Domain-agnostic reinforcement learning agent for Game Boy games using curiosity-driven exploration.
NeuralQuest is a research project that implements a pure curiosity-driven RL agent capable of learning to play Game Boy games without any game-specific knowledge, hardcoded behaviors, or external rewards.
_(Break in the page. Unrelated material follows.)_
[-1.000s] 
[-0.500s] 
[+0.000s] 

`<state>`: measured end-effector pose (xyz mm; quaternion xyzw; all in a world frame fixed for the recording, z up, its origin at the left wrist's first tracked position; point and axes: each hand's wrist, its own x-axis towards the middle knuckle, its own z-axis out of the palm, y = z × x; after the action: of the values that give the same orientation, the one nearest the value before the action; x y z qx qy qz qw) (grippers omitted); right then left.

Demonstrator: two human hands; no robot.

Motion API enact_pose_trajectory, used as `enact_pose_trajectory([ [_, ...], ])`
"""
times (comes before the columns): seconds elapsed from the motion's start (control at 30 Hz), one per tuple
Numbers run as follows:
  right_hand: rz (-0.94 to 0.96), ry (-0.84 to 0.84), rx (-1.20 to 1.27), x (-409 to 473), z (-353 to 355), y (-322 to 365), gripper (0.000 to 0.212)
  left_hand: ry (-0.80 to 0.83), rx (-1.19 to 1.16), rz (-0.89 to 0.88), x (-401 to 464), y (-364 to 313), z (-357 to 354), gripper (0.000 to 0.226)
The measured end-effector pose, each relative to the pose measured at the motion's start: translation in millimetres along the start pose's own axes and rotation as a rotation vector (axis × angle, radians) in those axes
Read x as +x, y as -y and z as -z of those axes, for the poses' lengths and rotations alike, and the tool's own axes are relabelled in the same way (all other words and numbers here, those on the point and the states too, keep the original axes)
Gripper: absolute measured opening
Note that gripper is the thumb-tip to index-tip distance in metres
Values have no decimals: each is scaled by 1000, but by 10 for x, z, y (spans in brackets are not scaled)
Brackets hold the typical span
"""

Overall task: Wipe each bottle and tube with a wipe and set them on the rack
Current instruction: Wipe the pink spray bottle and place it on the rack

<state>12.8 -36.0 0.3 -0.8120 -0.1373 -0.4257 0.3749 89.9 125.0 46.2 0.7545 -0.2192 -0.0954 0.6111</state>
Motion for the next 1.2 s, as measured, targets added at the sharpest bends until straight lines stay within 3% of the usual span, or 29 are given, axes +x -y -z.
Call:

The agent uses Random Network Distillation (RND) for intrinsic motivation and archive-based exploration for systematic state discovery.
- Domain-Agnostic Learning: No hardcoded game logic, waypoints, or ROM-specific features
- Pure Curiosity: All learning driven by intrinsic motivation (RND) with optional terminal rewards
- Archive-Based Exploration: Systematic discovery and revisiting of novel states
- Minimal Dependencies: NumPy-only neural networks, no PyTorch/TensorFlow required
- Reproducible: Fully deterministic execution with configurable seeds
- Environment: PyBoy Game Boy emulator wrapper with RAM-based observations
- Policy: Actor-Critic (A2C) with Generalized Advantage Estimation (GAE)
- Curiosity: Random Network Distillation for intrinsic rewards
- Exploration: SimHash-based state archive with frontier sampling
- Networks: Pure NumPy implementation with custom backpropagation
- 9-Action Discrete Control: noop, up, down, left, right, A, B, start, select
- RAM Observations: Frame-stacked emulator RAM (no pixel processing)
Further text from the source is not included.